### What to produce
Beneath this instruction is a block of data; output from it exactly the lines that run from the one containing "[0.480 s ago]" through the one containing "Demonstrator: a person", inclusive.

***** Input data *****

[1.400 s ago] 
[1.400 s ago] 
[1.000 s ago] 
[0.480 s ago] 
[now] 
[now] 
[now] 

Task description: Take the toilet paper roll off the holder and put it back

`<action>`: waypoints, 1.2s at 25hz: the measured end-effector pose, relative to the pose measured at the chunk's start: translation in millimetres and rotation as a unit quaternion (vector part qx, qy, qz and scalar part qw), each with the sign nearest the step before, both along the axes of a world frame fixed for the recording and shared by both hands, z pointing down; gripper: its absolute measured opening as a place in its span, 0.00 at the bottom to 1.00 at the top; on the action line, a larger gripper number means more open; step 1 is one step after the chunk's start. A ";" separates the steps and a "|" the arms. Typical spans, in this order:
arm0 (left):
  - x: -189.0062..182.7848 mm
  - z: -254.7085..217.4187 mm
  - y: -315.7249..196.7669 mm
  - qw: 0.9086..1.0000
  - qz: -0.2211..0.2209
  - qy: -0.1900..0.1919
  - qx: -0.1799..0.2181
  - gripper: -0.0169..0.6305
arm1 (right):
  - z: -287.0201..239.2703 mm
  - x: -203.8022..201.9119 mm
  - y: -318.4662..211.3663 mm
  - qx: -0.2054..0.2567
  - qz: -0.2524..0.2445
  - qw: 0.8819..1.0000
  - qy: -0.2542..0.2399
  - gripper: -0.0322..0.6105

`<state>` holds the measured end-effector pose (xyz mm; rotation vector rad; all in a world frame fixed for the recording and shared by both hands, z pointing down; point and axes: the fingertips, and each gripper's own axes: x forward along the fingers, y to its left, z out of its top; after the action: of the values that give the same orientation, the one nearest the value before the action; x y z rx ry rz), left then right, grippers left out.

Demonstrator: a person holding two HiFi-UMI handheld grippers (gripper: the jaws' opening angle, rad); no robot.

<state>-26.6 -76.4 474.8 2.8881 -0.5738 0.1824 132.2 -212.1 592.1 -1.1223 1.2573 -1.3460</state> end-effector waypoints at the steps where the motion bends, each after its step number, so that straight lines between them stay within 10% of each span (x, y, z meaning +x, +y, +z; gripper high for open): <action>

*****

### Expected output
[0.480 s ago] 
[now] 
[now] 
[now] 

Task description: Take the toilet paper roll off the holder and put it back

`<action>`: waypoints, 1.2s at 25hz: the measured end-effector pose, relative to the pose measured at the chunk's start: translation in millimetres and rotation as a unit quaternion (vector part qx, qy, qz and scalar part qw), each with the sign nearest the step before, both along the axes of a world frame fixed for the recording and shared by both hands, z pointing down; gripper: its absolute measured opening as a place in its span, 0.00 at the bottom to 1.00 at the top; on the action line, a larger gripper number means more open; step 1 is one step after the chunk's start. A ";" separates the steps and a "|" the arms. Typical spans, in this order:
arm0 (left):
  - x: -189.0062..182.7848 mm
  - z: -254.7085..217.4187 mm
  - y: -315.7249..196.7669 mm
  - qw: 0.9086..1.0000
  - qz: -0.2211..0.2209
  - qy: -0.1900..0.1919
  - qx: -0.1799..0.2181
  - gripper: -0.0169..0.6305
arm1 (right):
  - z: -287.0201..239.2703 mm
  - x: -203.8022..201.9119 mm
  - y: -318.4662..211.3663 mm
  - qx: -0.2054..0.2567
  - qz: -0.2524..0.2445
  - qw: 0.8819..1.0000
  - qy: -0.2542..0.2399
  - gripper: -0.0322..0.6105

`<state>` holds the measured end-effector pose (xyz mm; rotation vector rad; all in a world frame fixed for the recording and shared by both hands, z pointing down; point and axes: the fingertips, and each gripper's own axes: x forward along the fingers, y to its left, z out of its top; after the action: of the values that give the same orientation, the one nearest the value before the action; x y z rx ry rz), left then right, grippers left out.

Demonstrator: a person holding two HiFi-UMI handheld grippers (gripper: the jaws' opening angle, rad); no robot.

Nothing more is needed to finish the exercise.